Il met un uniforme lorsqu’il désire rester vraiment seul.

 

 

 

Il s’habille comme il dit au revoir et à bientôt à sa nudité.

 

 

 

Il apparait à chaque instant nu et il ne s’habille que pour faire l’amour.

 

 

 

 

 

Son imagination révèle le geste de changer de vêtement. Il parle et se tait selon une oscillation qui a un aspect étrange. En effet, il dispose chaque jour d’un vêtement pour parler et d’un vêtement pour se taire. Il s’habille ou de se déshabille à chaque fois qu’il prend ou qu’il perd la parole.
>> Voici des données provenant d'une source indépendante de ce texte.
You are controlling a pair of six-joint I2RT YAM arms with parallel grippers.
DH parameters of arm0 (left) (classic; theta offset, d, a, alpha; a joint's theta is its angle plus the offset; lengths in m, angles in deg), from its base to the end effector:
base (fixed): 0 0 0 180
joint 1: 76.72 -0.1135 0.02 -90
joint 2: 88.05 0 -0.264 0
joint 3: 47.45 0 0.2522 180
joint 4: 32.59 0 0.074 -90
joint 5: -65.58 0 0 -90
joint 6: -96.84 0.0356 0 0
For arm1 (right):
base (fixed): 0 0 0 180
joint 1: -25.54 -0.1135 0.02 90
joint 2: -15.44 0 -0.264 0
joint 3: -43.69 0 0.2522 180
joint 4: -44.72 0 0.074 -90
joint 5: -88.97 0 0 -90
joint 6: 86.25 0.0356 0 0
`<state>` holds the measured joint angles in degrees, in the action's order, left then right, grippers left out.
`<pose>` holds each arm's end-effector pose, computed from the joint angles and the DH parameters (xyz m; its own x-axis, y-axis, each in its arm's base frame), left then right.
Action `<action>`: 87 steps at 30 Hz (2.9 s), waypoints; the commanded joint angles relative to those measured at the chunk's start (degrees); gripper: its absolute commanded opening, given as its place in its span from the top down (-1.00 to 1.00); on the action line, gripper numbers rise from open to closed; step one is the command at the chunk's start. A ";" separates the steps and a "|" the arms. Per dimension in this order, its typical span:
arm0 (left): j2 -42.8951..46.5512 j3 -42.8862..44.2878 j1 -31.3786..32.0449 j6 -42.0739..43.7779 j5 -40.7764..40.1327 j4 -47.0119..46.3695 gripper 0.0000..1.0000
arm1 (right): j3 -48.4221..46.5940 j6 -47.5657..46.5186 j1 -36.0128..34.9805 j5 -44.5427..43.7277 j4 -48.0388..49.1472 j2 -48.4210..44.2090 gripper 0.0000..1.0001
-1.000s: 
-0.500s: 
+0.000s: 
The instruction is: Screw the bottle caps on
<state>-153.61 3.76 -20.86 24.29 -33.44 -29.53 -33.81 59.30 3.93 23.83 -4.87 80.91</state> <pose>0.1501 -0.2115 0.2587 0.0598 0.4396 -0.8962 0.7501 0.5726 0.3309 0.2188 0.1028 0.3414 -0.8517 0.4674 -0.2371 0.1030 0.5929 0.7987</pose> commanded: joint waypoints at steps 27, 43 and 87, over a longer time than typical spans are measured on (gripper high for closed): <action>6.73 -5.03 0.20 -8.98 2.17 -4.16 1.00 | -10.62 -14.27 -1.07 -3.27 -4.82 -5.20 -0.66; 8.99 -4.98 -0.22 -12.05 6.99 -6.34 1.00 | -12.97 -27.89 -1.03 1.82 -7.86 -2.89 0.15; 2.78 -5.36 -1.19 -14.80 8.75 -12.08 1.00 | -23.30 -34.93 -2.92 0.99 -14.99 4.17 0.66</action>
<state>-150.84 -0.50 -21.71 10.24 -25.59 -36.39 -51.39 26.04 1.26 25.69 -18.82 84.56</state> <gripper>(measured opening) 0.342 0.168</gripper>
Le travail de son imagination nécessite ainsi autant de souplesse musculaire que d’aisance mentale. Il sait que cette manière de s’habiller et de se déshabiller ainsi à chaque instant l’épuise, malgré tout cela ne lui déplait pas, parce qu’il sait aussi que c’est la seule chose qu’il soit jamais parvenu à accomplir.

 

 

 

Il dispose d’un vêtement pour parler, d’un vêtement pour se taire et de la nudité d’un prénom disparu afin de respirer.

 

 

 

 

 

Il croit que chaque homme qu’il ne connait pas et ne connaitra jamais est identique à lui-même. Il croit que chaque homme qu’il lui est impossible de rencontrer est le sosie de son suicide. C’est la raison pour laquelle  même lorsqu’il est seul il ne se déshabille pas de peur d’être condamné à mort à perpétuité à travers le tribunal de liberté de ses organes génitaux. Même en rêve il n’est jamais nu. Même le jour de sa naissance il n’a pas été nu. Il ignore glorieusement la nudité extérieure et ne connait que la nudité criminellement intérieure. C’est comme si il était habillé à chaque seconde à travers l’obligation distraite d’être en vie.

 

 

 

Il croit être habillé simultanément par des idées et par des êtres humains. Il croit par exemple que son pantalon est un principe de thermodynamique et aussi le plombier de son voisin.

 

 

 

Il croit qu’il suffit d’être habillé pour être propre. Il adore l’acte de s’habiller en tant que flagrant délit de l’hygiène. Il croit que l’hygiène n’est rien d’autre que de se changer en esclave de l’idylle de ses vêtements.

 

 

 

 

 

Il regarde fonctionner sa machine à laver comme d'autres regardent éclore les fleurs. Le labyrinthe ombilical du linge l'apaise. Il est heureux de voir ce pétrin de paupières multicolores, ce chaudron de pétales mâchonnées. Il est heureux de savoir l'élégance suave de ses vêtements ainsi hallucinée comme le ronronnement cyclopéen d'une flore intestinale.

 

 

 

Il reste fidèle au labyrinthe de ses vêtements d'enfant. Plus il vieillit, plus il donne le sentiment de se dévêtir. Il sait ainsi qu’à l'instant de sa mort il reposera uniquement paré par la nudité de sa mémoire.